### DATA ###

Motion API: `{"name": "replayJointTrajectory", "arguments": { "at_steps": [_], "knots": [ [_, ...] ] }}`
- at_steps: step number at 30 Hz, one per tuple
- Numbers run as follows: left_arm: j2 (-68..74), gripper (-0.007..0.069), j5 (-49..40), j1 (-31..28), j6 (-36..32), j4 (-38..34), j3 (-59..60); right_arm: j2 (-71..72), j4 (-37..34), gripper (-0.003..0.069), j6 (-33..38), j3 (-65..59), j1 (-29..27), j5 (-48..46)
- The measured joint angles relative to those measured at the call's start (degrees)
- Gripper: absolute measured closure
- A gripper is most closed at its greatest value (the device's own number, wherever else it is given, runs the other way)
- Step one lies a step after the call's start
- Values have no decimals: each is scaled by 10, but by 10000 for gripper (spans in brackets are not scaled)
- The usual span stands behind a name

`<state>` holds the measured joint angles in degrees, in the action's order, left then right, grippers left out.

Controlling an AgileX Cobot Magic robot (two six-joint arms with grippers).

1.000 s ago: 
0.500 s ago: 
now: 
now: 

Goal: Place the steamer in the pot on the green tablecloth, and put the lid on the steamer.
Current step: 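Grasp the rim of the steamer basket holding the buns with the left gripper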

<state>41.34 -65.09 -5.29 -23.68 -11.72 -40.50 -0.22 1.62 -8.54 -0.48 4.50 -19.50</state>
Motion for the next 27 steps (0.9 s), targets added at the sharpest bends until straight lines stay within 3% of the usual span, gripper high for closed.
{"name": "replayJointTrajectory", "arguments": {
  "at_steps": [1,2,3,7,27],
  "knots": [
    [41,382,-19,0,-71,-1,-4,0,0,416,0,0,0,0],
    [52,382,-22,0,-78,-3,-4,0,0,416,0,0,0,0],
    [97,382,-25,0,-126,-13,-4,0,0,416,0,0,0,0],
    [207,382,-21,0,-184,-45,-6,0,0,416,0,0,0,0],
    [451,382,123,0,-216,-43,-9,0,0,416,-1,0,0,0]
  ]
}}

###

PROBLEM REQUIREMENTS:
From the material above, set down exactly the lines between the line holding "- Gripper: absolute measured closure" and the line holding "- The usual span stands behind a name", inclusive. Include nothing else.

FINAL ANSWER:
- Gripper: absolute measured closure
- A gripper is most closed at its greatest value (the device's own number, wherever else it is given, runs the other way)
- Step one lies a step after the call's start
- Values have no decimals: each is scaled by 10, but by 10000 for gripper (spans in brackets are not scaled)
- The usual span stands behind a name

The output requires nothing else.